# Marine recruit dies during training at Paris Island...



## Ooh-Rah (Mar 21, 2016)

So the story says he was on Day 11 - sheesh, that's barely out of receiving and into his class pickup.  

Things that make me go, "hmmm..." about this story:
- Article makes a point to note he was a Muslim recruit
- The Corps is offering no comment on cause of death.

Probably it's nothing, but why not say, "the young man fell out of an initial PT run and collapsed" or something along that line.  Why the mystery?  Unless there is something mysterious that happened to him?

God, I hope not.  I'll leave all my speculation at that, since that is all it would be is speculation.  

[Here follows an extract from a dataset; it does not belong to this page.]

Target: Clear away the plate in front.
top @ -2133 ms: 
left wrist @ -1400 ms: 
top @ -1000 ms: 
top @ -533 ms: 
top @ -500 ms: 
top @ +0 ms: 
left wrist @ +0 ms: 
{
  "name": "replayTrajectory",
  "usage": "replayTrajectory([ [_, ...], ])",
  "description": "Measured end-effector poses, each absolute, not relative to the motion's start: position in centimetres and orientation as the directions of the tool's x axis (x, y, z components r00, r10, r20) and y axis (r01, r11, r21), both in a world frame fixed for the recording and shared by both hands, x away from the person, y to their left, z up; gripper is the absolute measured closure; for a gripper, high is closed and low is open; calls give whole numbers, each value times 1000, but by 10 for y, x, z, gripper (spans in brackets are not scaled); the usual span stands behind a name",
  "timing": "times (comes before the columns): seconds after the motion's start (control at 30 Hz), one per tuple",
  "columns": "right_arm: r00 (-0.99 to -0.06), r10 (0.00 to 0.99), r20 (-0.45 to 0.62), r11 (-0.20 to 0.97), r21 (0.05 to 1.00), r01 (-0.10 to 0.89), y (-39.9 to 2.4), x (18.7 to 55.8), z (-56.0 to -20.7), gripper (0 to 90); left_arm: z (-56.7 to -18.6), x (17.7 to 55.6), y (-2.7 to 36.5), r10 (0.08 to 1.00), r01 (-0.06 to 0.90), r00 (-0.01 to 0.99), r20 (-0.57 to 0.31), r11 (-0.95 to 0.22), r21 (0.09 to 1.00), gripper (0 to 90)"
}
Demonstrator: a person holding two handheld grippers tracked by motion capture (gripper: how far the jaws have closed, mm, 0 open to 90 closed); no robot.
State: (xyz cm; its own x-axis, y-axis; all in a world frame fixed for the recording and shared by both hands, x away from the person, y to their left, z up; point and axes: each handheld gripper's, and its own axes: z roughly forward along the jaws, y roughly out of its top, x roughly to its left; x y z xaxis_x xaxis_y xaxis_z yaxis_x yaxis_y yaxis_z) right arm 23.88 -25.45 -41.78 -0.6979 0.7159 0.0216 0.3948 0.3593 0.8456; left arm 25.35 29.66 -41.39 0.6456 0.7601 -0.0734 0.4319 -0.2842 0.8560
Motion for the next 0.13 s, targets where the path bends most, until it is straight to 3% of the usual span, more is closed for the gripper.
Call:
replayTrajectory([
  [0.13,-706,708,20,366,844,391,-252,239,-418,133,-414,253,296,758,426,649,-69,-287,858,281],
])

Marine corp open investigation into death of Muslim recruit, 20


----------



## AWP (Mar 21, 2016)

Ooh-Rah said:


> So the story says he was on Day 11 - sheesh, that's barely out of receiving and into his class pickup.
> 
> Things that make me go, "hmmm..." about this story:
> - Article makes a point to note he was a Muslim recruit
> ...



The media bringing it up is enough speculation because that's what the vermin do, they need to shape the narrative. He's not a Recruit, he's a Muslim Recruit. Simply adding "Muslim" automatically makes one think of a hate crime so now we're pre-judging the DI's with zero facts in the case, minus the deceased's religion.

Great, NCIS is investigating and no one's talking. You know what? I'm HAPPY this is happening! Not the death, but the lack of leaks and whatnot at this point in time. We don't need to know right now, but we should know later once this is put to bed. See my point above because they tie-in together: innocent until proven guilty. Was it a suicide? Hazing? Torture? Scared to death by a bunny rabbit? We don't know.

The religion could disappear tomorrow and my concern is sudden unemployment. With that said, we don't need to know if he's a Muslim because his religion is irrelevant without any other official facts.

Until then, Blue Skies, Recruit.


----------



## Devildoc (Mar 21, 2016)

Headline so inflammatory and misleading.  I hope all sides take breath, step back, and let NCIS do its thing.


----------



## Ooh-Rah (Mar 21, 2016)

Devildoc said:


> Headline so inflammatory and misleading.  I hope all sides take breath, step back, and let NCIS do its thing.



Daily Mail makes its living on "inflammatory and misleading".  That said, leave it to FOX to be one of the few sources that does not even mention the Muslim angle.  I'm somewhat surprised. Pleased, but surprised.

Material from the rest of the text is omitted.